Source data
=====
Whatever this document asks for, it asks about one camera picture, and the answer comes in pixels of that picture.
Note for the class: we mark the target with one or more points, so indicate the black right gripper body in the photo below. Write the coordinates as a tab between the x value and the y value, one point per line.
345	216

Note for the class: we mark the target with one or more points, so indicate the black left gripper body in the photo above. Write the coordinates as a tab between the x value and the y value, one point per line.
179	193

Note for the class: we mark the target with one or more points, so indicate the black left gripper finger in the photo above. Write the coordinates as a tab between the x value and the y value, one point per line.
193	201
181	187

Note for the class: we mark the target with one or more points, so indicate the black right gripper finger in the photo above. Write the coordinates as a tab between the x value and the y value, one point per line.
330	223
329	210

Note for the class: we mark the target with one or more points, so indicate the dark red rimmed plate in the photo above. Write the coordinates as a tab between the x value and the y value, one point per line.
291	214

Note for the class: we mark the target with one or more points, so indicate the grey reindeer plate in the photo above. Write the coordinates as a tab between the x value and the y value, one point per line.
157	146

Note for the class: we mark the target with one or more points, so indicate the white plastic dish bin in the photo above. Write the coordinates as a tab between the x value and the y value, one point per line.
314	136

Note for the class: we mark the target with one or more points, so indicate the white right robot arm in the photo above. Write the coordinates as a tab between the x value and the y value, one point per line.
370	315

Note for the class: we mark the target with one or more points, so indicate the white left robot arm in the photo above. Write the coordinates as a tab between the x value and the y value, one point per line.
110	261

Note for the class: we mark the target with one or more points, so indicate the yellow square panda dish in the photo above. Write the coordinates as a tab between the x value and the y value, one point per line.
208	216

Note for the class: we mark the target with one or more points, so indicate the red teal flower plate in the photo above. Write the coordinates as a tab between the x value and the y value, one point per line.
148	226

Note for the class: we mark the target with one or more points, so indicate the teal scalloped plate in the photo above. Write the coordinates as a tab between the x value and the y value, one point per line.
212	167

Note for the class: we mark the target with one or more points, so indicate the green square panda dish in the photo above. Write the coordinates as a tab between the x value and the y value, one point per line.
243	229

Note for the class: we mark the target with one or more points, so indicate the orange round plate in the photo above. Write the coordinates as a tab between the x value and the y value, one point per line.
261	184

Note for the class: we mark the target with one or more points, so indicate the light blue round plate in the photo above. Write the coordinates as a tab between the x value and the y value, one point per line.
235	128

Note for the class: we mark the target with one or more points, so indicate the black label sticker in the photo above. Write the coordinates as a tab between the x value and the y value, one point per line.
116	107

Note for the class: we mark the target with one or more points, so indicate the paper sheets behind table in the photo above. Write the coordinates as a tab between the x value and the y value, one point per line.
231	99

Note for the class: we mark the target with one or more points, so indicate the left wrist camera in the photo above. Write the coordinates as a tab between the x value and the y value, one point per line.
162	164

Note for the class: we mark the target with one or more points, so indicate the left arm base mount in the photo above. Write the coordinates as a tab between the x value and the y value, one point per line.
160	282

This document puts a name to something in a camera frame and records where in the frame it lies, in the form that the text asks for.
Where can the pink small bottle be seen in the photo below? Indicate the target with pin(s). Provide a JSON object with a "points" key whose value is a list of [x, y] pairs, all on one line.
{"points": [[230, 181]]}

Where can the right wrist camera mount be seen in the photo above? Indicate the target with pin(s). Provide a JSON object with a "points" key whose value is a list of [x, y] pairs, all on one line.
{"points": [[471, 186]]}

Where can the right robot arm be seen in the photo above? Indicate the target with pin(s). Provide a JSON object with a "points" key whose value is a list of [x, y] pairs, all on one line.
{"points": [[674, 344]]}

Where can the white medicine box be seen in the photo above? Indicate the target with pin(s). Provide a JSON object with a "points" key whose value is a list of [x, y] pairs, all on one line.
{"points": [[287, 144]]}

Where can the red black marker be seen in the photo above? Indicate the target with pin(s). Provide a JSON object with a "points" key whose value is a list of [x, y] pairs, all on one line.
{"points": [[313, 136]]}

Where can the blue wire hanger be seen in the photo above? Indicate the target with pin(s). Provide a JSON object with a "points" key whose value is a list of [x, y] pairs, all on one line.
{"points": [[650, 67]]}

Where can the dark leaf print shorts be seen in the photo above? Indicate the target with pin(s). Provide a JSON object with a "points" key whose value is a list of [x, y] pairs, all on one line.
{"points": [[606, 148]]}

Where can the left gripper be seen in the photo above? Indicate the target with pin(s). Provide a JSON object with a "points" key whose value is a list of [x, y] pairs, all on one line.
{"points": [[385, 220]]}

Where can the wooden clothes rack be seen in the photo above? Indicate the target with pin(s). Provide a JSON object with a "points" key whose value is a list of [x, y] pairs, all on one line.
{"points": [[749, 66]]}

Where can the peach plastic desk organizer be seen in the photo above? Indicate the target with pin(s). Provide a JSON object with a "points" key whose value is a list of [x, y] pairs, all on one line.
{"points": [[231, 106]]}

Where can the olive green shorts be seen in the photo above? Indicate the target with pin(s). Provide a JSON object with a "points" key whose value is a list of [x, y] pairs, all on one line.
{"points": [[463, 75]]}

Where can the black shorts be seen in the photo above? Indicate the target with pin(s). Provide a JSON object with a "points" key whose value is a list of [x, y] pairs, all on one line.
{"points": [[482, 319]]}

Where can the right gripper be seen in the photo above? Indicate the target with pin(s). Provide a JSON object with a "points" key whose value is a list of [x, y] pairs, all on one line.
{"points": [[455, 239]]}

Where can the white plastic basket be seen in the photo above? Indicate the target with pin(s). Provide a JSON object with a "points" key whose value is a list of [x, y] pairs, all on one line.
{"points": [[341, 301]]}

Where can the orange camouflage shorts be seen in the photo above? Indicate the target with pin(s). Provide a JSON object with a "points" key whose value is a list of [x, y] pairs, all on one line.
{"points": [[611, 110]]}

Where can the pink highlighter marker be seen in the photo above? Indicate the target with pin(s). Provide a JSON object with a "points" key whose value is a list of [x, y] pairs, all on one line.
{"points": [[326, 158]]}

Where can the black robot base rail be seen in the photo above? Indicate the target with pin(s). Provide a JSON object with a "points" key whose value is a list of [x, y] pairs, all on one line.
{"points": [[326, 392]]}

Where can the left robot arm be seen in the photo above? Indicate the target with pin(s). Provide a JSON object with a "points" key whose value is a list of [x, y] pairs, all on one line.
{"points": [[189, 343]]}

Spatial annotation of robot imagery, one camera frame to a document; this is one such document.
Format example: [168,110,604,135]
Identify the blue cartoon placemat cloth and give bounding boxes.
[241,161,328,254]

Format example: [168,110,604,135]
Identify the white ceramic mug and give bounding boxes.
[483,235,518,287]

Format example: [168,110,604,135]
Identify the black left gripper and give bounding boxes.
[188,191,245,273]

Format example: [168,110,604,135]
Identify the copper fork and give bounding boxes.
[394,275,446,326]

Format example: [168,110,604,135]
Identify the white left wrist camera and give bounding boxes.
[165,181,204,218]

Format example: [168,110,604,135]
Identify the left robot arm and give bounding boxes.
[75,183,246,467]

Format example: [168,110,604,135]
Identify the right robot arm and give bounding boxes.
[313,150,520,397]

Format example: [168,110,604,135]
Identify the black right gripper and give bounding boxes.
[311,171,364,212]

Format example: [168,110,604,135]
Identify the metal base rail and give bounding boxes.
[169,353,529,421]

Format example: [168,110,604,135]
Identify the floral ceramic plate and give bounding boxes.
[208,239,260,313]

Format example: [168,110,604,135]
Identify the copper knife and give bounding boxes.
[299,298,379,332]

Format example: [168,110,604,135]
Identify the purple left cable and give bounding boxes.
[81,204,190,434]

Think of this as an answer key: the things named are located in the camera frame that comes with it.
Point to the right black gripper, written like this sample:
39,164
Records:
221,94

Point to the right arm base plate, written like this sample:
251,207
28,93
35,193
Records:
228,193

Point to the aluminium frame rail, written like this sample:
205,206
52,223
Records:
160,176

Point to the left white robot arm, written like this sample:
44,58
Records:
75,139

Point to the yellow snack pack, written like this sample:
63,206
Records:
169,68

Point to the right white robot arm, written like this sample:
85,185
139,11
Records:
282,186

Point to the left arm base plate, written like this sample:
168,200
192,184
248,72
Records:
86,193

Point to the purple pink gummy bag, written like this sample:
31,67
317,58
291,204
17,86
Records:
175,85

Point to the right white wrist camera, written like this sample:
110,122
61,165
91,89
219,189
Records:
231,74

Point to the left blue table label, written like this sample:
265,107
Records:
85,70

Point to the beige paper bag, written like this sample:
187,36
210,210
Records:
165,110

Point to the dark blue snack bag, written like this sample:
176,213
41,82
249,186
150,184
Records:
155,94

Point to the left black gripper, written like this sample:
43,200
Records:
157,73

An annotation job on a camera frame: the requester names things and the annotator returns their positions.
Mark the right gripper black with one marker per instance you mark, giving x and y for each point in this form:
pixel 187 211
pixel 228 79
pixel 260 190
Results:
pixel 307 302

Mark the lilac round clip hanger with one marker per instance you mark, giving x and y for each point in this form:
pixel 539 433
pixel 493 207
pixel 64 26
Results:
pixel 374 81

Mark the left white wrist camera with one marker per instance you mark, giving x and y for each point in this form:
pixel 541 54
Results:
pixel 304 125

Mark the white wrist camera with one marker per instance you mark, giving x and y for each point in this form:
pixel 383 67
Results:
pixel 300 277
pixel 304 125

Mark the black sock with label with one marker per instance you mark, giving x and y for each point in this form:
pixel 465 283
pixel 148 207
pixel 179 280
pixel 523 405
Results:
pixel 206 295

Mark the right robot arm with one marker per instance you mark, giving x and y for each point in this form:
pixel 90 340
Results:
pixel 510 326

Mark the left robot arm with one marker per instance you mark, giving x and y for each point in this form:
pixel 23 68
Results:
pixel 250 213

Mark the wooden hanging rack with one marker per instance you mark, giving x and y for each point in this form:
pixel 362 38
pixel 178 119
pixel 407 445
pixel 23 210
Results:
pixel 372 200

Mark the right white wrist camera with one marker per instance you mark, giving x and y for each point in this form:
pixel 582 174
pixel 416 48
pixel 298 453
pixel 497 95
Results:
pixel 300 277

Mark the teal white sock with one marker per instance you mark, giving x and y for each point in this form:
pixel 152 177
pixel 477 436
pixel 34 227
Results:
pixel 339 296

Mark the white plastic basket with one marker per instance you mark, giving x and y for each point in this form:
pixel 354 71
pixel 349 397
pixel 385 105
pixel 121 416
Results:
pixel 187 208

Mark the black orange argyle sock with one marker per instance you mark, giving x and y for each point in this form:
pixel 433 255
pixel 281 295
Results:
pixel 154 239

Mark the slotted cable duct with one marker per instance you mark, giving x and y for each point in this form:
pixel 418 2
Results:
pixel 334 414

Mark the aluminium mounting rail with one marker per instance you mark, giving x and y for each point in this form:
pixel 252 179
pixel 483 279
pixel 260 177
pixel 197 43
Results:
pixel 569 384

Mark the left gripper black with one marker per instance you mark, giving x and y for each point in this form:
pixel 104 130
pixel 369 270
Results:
=====
Problem: Counting only lines that hold "comes", state how many appear in the records, and give nothing but the number.

Task answer: 2